In this unit, Clemson has the advantage in recruiting ranking and seniority. I would argue that this is one unit where seniority is extremely important due to the nuanced techniques and responsibilities involved in blocking. Clemson has vastly outperformed Oklahoma on the field this season up front. Clemson ranks 9th in adjusted line yards and 4th in adjusted sack rate while Oklahoma checks in at 23rd and 105th respectively. Clemson loses the seniority advantage in the two deep, but widens the talent gap.

ol2

Next up are the wide receivers:

wr1

What jumps out at me here is how much talent and experience the Oklahoma receivers have. I would still argue that Clemson's group is better when you consider the two deep rotation we have and the fact that Renfrow's two stars drag the anchor on these numbers. Having said that, OK clearly has a dangerous unit here that will seriously challenge our secondary. Let's hope that Sterling Shepard takes a vacation to Mac Island.  The two deep shows what I think is a more accurate depiction of the talent level of both teams at WR.

wr2

Finally on to the backfield:

ba1

This is one group where I think the numbers are deceptive in favor of Clemson. I think Baker Mayfield is clearly better than a 3* and that gap between his 3* and Watson's 5* is really the main difference here. I think the backfields are relatively evenly matched, with slight advantage to Watson over Baker and Perine over Gallman with the main difference being Jordan Leggett. The two deep doesn't provide much more insight, but it is worth noting it is thrown somewhat by the backup Oklahoma H-B (1 star walk on Connor Knight, Trevor's twin).

ba2

On this side of the ball, we find that there is comparable talent at the skill positions, while Clemson finds its key advantage on the offensive line.

line

As a wrap up to the whole line up analysis, I wanted to show one last chart that I think will be the key to a Clemson victory.

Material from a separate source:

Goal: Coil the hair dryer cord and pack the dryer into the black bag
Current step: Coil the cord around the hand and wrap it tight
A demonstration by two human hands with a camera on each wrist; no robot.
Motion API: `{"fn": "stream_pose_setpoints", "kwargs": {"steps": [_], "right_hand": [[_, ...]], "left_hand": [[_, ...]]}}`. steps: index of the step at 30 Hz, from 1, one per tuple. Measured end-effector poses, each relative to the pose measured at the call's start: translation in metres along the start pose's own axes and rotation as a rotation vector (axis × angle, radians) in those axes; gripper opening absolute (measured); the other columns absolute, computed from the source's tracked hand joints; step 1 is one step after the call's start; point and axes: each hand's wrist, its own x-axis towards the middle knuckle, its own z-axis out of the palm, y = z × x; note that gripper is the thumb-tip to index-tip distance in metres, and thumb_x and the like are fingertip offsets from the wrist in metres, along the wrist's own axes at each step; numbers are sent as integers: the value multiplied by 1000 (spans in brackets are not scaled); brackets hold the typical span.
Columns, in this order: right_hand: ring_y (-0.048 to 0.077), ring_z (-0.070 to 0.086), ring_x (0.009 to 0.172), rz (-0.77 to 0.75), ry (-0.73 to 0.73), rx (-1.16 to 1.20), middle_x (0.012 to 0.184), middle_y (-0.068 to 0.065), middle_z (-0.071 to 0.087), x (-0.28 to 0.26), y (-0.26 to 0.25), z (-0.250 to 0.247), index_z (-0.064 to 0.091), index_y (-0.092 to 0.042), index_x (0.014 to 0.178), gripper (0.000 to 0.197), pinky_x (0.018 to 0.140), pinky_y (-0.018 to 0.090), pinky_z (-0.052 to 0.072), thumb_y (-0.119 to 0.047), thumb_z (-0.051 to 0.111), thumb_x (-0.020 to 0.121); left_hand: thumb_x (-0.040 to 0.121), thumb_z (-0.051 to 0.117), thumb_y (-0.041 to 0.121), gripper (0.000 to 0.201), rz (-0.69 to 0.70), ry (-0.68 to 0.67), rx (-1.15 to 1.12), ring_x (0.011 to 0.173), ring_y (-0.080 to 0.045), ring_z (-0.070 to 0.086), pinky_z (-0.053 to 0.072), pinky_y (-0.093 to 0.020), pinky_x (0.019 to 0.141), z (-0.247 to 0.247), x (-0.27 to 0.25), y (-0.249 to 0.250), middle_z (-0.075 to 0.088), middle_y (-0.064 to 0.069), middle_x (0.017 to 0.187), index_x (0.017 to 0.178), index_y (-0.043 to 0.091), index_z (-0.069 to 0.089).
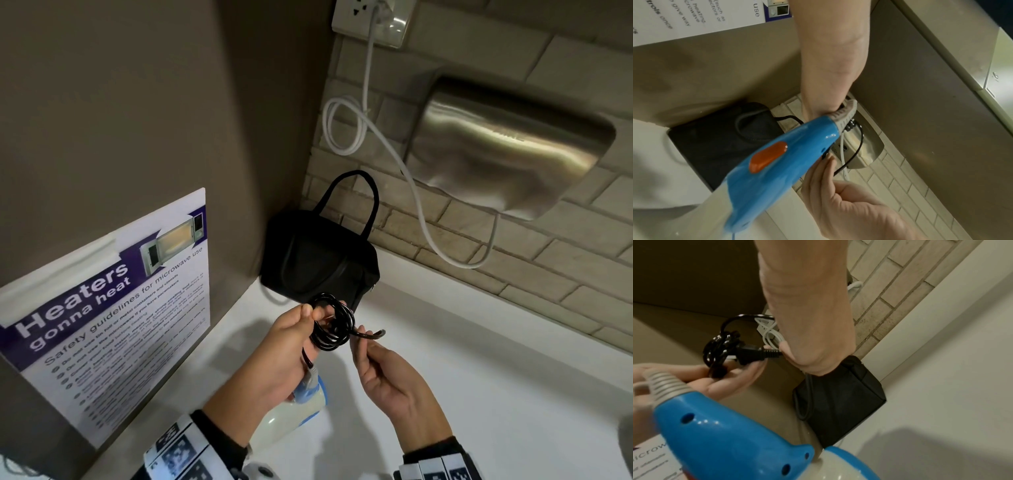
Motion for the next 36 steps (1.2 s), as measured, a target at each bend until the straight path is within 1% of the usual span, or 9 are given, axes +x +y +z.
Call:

Comparing Clemson's offensive line and Oklahoma's defensive line shows a very small gap between talent and seniority, but when we look at Clemson dline against Oklahoma's oline, here is what we see:

A major gap in both talent and seniority, which has shown up on the field thus far this season and I believe will show up on New Year's Eve. This critical matchup will determine if Mayfield has time to find his talented receivers and stress our secondary into giving up big plays. If we set up camp in the backfield, I expect a big Clemson win. If we get pushed off the ball or fail to pressure Mayfield, I'll be praying that Watson can have the game of his career.